Although worlds containing closed timelike curves arise from classical general relativity, one can worry about whether such worlds obey the laws of statistical physics. For example, what would happen to a glass of ice water on a closed timelike curve?
The state of the ice water would have to be cyclic. So, if the ice were able to melt at all, then it would also have to “unmelt,” and coagulate as ice again when it came back around. Apparently, entropy in our time-traveling ice water has to regularly and dramatically decrease. But that’s supposed to be impossible.
Does that make closed timelike curves incompatible with the principles of statistical physics? Not necessarily. Boltzmann would argue that the reason the ice should always melt is that, among all the possible trajectories that the particles in the ice water might travel, those in which the ice melts form the overwhelming majority.

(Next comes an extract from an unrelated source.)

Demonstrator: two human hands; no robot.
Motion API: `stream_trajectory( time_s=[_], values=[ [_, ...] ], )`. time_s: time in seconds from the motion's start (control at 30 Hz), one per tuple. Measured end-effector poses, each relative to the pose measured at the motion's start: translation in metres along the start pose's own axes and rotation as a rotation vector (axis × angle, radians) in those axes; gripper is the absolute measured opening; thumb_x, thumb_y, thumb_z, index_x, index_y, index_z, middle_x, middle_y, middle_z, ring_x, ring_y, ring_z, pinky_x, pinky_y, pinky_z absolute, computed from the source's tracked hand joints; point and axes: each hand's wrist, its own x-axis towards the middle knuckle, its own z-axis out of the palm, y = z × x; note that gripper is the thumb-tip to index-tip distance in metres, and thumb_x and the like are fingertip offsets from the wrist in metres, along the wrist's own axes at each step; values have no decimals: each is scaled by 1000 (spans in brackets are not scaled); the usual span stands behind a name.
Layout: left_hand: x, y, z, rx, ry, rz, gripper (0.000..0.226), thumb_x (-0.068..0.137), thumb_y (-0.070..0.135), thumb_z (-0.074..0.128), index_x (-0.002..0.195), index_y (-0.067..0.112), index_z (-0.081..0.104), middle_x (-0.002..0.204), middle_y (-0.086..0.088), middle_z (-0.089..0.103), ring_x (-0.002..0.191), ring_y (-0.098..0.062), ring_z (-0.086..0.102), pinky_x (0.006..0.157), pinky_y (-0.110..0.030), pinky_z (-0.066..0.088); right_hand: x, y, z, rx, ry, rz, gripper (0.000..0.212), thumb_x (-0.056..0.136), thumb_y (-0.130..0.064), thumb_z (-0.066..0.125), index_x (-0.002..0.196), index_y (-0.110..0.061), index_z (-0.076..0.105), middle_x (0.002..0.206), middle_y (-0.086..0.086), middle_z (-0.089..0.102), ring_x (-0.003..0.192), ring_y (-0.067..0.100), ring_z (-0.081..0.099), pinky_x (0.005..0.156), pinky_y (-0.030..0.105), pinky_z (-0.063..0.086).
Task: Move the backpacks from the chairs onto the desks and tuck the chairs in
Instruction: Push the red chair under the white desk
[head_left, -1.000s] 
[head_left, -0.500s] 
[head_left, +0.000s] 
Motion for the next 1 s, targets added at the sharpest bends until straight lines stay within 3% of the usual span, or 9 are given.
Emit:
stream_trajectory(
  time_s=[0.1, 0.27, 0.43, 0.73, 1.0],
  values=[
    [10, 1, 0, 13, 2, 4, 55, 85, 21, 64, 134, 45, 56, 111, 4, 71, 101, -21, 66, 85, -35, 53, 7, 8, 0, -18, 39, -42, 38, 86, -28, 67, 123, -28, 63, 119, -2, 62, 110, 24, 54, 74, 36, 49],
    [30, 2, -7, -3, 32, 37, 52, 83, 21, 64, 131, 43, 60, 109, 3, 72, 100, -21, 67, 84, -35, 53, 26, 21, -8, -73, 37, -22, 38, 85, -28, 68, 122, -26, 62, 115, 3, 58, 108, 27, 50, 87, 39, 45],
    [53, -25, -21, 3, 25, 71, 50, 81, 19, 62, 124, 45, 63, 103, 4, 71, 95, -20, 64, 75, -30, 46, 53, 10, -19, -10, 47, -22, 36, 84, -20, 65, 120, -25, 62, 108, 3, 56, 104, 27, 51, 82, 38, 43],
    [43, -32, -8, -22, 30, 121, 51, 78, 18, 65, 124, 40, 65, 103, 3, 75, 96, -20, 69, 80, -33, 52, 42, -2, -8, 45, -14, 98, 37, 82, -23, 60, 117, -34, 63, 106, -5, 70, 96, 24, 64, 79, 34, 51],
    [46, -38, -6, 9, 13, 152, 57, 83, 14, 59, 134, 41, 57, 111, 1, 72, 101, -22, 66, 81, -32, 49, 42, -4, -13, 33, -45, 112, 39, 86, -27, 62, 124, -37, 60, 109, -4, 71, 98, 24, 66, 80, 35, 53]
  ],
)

So, assuming each possible trajectory is equally likely, it follows that the ice is overwhelmingly likely to melt.
But suppose we restrict what counts as a “possible trajectory” for a particle in our time-traveling ice water. After all, we’re on a closed timelike curve. The possible trajectories are different, because they are required to be cyclic — every particle has to end up back where it started. This constraint guarantees that, if the ice melts at all, it always also unmelts. Boltzmann’s counting argument then just determines what most commonly happens in between, among these trajectories.
Of course, everything has to happen the same way every time around an individual closed timelike curve. So, “most commonly” would have to be made sense of in terms of an array closed timelike curves, each with a glass of ice water on it. But apparently, no fundamental principles are violated. And so statistical physics might yet live in harmony with closed timelike curves.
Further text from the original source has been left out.